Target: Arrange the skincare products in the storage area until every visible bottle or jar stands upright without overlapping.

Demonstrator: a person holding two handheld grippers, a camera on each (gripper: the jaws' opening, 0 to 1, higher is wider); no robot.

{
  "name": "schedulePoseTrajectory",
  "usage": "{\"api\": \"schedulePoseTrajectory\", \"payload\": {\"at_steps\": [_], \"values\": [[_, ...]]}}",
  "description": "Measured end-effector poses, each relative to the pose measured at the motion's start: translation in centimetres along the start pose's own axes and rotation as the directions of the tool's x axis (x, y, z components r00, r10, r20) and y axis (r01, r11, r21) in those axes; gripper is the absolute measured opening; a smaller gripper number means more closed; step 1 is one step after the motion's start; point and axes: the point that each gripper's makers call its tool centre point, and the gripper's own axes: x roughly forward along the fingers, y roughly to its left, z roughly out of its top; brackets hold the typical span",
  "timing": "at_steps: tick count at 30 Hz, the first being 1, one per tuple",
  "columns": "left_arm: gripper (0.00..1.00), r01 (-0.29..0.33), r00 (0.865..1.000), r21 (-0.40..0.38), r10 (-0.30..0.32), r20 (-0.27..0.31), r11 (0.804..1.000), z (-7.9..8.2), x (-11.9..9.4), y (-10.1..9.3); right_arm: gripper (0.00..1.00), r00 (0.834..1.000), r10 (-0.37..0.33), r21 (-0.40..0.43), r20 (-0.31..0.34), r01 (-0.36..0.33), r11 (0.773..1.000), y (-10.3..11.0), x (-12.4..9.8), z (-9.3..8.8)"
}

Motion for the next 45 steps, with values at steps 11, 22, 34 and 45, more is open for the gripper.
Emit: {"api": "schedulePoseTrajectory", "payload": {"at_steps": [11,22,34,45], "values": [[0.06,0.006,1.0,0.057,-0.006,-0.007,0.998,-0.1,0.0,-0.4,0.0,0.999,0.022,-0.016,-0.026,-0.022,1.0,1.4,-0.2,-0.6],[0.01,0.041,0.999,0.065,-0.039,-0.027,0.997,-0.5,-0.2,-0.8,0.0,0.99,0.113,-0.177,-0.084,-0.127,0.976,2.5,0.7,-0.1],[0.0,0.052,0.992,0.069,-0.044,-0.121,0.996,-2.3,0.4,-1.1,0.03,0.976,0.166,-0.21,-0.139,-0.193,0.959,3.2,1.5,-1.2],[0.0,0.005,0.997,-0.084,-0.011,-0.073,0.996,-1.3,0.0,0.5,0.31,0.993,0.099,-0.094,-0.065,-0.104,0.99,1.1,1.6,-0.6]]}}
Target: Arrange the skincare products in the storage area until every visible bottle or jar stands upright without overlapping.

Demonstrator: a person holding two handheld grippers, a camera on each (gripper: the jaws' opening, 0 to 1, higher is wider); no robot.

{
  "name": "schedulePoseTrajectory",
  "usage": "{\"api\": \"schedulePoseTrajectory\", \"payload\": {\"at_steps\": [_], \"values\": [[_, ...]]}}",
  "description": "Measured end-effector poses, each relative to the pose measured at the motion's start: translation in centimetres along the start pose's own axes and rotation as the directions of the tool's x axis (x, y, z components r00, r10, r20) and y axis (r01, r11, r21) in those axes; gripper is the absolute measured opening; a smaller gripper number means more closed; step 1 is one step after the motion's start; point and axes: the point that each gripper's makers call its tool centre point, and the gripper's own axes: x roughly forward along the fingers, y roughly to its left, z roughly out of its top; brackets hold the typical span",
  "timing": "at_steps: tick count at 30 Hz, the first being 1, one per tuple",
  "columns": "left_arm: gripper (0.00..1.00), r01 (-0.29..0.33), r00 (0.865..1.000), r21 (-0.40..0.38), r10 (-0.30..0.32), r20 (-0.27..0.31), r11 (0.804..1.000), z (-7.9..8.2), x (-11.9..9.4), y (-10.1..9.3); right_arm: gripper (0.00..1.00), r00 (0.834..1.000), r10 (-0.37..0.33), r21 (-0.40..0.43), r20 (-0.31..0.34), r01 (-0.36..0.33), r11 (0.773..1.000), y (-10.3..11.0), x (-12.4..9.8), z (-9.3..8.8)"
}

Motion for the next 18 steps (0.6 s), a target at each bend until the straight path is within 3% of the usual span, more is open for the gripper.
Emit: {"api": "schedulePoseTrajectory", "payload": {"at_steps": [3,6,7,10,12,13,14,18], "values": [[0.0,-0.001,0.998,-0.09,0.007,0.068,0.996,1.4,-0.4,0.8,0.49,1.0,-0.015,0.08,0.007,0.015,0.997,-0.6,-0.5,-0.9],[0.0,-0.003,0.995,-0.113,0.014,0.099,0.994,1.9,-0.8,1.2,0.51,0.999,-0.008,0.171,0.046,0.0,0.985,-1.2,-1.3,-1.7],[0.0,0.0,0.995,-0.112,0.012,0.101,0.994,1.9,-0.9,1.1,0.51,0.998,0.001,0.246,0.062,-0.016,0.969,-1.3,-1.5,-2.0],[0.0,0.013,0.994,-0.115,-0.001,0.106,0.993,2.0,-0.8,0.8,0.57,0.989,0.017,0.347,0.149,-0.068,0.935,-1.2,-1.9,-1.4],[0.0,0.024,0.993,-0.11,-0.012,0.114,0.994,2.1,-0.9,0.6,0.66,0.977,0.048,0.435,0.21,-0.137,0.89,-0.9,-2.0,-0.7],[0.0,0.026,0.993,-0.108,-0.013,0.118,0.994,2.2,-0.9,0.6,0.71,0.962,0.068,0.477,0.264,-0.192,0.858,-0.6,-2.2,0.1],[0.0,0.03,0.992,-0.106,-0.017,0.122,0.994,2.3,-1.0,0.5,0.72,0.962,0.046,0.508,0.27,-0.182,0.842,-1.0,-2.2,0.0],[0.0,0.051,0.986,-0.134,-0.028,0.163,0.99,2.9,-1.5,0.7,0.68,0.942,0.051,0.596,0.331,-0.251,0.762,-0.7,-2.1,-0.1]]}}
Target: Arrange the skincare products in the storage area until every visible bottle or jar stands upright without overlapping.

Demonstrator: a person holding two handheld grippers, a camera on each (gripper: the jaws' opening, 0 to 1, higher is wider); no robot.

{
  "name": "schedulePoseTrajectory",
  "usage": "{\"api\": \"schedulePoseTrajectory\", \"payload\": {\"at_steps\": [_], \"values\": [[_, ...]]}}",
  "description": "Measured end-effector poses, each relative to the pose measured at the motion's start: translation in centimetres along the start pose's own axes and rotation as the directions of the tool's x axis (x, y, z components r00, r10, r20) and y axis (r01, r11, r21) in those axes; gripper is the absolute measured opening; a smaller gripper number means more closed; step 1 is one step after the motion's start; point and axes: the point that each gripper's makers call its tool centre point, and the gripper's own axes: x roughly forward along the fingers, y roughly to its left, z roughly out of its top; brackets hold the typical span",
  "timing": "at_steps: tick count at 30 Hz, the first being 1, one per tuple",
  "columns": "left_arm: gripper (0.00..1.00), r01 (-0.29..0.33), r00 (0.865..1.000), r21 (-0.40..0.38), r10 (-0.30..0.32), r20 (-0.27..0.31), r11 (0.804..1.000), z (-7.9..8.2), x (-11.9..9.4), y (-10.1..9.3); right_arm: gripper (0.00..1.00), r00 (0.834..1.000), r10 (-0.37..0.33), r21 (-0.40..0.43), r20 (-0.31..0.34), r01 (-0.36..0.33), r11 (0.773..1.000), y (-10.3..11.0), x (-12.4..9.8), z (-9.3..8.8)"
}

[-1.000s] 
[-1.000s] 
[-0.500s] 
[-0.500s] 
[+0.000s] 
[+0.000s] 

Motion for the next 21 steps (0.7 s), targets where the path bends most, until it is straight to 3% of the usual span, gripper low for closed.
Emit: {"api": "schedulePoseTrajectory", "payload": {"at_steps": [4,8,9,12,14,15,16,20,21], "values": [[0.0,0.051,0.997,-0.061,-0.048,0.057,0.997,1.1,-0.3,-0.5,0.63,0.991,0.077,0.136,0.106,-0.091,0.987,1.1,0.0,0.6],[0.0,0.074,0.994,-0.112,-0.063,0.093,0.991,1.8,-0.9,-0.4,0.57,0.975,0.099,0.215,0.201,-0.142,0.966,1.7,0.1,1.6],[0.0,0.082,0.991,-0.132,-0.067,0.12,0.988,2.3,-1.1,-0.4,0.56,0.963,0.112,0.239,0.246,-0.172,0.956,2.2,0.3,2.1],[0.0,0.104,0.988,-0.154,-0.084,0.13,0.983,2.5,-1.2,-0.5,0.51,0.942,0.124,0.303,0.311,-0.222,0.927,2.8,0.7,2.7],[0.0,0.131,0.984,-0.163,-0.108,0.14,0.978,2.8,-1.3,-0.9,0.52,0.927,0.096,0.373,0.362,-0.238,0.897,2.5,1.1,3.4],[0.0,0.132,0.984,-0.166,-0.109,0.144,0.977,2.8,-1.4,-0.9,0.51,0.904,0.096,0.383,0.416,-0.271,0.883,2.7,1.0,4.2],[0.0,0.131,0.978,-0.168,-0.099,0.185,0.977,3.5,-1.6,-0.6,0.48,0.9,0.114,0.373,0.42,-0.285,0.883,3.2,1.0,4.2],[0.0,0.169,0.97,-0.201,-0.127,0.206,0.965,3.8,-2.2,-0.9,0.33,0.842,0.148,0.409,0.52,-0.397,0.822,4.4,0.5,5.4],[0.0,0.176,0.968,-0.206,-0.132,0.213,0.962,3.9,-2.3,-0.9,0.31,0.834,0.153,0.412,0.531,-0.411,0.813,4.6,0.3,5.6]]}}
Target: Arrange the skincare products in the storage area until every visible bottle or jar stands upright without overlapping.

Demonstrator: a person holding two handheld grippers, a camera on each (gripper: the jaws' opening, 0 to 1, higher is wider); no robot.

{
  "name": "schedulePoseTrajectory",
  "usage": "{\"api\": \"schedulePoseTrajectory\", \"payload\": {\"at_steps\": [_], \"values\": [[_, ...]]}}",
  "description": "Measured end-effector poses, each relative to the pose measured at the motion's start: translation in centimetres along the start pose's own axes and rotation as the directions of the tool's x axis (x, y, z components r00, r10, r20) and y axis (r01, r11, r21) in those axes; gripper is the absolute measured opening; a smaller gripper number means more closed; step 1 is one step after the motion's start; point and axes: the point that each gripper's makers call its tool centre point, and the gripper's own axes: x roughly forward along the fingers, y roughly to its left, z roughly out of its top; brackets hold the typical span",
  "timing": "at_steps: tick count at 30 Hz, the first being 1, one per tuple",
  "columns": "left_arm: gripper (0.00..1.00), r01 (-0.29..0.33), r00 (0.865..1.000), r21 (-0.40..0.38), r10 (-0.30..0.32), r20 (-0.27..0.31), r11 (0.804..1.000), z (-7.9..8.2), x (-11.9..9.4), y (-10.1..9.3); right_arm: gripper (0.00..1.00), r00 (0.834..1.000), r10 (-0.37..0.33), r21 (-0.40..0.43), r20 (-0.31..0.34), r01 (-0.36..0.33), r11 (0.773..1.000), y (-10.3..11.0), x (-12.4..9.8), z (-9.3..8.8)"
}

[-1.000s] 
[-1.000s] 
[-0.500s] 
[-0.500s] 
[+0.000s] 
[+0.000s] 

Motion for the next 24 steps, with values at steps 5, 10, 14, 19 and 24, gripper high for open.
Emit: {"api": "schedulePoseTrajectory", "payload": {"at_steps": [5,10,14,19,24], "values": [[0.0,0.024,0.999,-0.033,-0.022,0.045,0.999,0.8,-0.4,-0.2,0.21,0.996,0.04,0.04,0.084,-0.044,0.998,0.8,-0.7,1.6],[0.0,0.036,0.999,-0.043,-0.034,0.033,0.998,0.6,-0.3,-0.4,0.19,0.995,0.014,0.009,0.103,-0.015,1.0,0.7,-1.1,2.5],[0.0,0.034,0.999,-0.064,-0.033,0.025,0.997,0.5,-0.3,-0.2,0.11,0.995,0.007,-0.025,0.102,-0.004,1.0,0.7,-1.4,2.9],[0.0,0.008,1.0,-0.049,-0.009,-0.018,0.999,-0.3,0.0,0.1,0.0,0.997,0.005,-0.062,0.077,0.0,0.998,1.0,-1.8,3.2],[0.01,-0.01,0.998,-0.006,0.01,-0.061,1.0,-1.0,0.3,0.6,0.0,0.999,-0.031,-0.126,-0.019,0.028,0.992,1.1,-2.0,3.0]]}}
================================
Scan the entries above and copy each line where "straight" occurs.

Motion for the next 18 steps (0.6 s), a target at each bend until the straight path is within 3% of the usual span, more is open for the gripper.
Motion for the next 21 steps (0.7 s), targets where the path bends most, until it is straight to 3% of the usual span, gripper low for closed.

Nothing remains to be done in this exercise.